Distributed Incast Detection in Data Center Networks
Yiming Zheng, Haoran Qi, Lirui Yu, Zhan Shu, Qing Zhao
TL;DR
The paper addresses incast in data center networks and the limitations of queue-threshold detectors. It introduces DIDIE, a distributed switch-level incast detector that uses a sequential hypothesis test to identify incast from the first arriving packet, enabling fast per-flow decisions.

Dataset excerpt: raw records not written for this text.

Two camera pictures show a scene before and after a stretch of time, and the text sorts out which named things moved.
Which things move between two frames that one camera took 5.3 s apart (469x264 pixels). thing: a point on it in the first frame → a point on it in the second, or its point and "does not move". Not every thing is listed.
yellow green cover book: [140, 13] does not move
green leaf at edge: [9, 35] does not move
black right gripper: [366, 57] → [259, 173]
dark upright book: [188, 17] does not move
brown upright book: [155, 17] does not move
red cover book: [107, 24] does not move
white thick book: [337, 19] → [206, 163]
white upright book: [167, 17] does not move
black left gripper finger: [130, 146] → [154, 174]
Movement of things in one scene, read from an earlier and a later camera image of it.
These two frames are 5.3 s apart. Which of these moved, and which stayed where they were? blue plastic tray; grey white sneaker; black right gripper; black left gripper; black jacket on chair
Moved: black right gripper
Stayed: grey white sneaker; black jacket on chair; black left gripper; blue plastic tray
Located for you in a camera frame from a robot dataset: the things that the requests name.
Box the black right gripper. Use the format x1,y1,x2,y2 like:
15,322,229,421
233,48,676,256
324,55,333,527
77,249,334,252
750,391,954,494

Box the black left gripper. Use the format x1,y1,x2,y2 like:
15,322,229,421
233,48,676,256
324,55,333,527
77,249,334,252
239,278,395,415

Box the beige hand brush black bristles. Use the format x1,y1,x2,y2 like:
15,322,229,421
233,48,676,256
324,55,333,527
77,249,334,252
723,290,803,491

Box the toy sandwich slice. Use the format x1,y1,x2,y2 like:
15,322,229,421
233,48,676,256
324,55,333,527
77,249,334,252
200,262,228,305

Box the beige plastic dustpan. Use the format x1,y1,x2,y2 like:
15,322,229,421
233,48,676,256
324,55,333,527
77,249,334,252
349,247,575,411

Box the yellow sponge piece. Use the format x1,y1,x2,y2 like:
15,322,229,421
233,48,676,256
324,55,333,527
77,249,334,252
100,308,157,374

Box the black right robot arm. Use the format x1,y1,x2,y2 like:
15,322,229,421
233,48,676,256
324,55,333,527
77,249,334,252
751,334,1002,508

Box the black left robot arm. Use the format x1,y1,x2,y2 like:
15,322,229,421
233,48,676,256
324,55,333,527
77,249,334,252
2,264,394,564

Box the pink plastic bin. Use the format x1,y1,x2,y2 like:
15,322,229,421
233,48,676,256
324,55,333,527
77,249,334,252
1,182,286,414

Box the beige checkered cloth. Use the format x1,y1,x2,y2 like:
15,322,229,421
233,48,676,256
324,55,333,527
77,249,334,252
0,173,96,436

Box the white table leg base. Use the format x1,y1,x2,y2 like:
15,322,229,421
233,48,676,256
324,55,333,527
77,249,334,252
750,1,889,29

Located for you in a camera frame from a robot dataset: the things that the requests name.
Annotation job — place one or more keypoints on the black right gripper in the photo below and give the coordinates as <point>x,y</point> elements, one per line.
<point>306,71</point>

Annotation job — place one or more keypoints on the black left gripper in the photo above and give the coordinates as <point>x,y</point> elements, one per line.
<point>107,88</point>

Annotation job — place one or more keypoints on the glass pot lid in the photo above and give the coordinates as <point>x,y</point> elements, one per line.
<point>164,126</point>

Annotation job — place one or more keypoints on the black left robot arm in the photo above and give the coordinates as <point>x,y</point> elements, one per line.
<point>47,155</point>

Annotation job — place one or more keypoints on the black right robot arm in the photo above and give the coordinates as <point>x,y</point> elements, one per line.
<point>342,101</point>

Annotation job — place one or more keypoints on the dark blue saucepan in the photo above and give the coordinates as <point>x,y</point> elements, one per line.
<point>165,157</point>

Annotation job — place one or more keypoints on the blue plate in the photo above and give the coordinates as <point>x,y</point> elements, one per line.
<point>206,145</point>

By modeling regular and incast traffic with separate inter-arrival distributions and deriving an optimal inter-arrival threshold $\epsilon$ through ROC-based linear-cost optimization, the method achieves accurate detection with minimal delay and learns key parameters via EWMA. ns-3 experiments show significant improvements in detection speed and accuracy over queue-length baselines, including 0% false positives in real-world traffic, highlighting the method’s practical potential for incast-aware pacing and congestion control.
Abstract
Incast traffic in data centers can lead to severe performance degradation, such as packet loss and increased latency. Effectively addressing incast requires prompt and accurate detection. Existing solutions, including MA-ECN, BurstRadar and Pulser, typically rely on fixed thresholds of switch port egress queue lengths or their gradients to identify microburst caused by incast flows. However, these queue length related methods often suffer from delayed detection and high error rates. In this study, we propose a distributed incast detection method for data center networks at the switch-level, leveraging a probabilistic hypothesis test with an optimal detection threshold. By analyzing the arrival intervals of new flows, our algorithm can immediately determine if a flow is part of an incast traffic from its initial packet. The experimental results demonstrate that our method offers significant improvements over existing approaches in both detection speed and inference accuracy.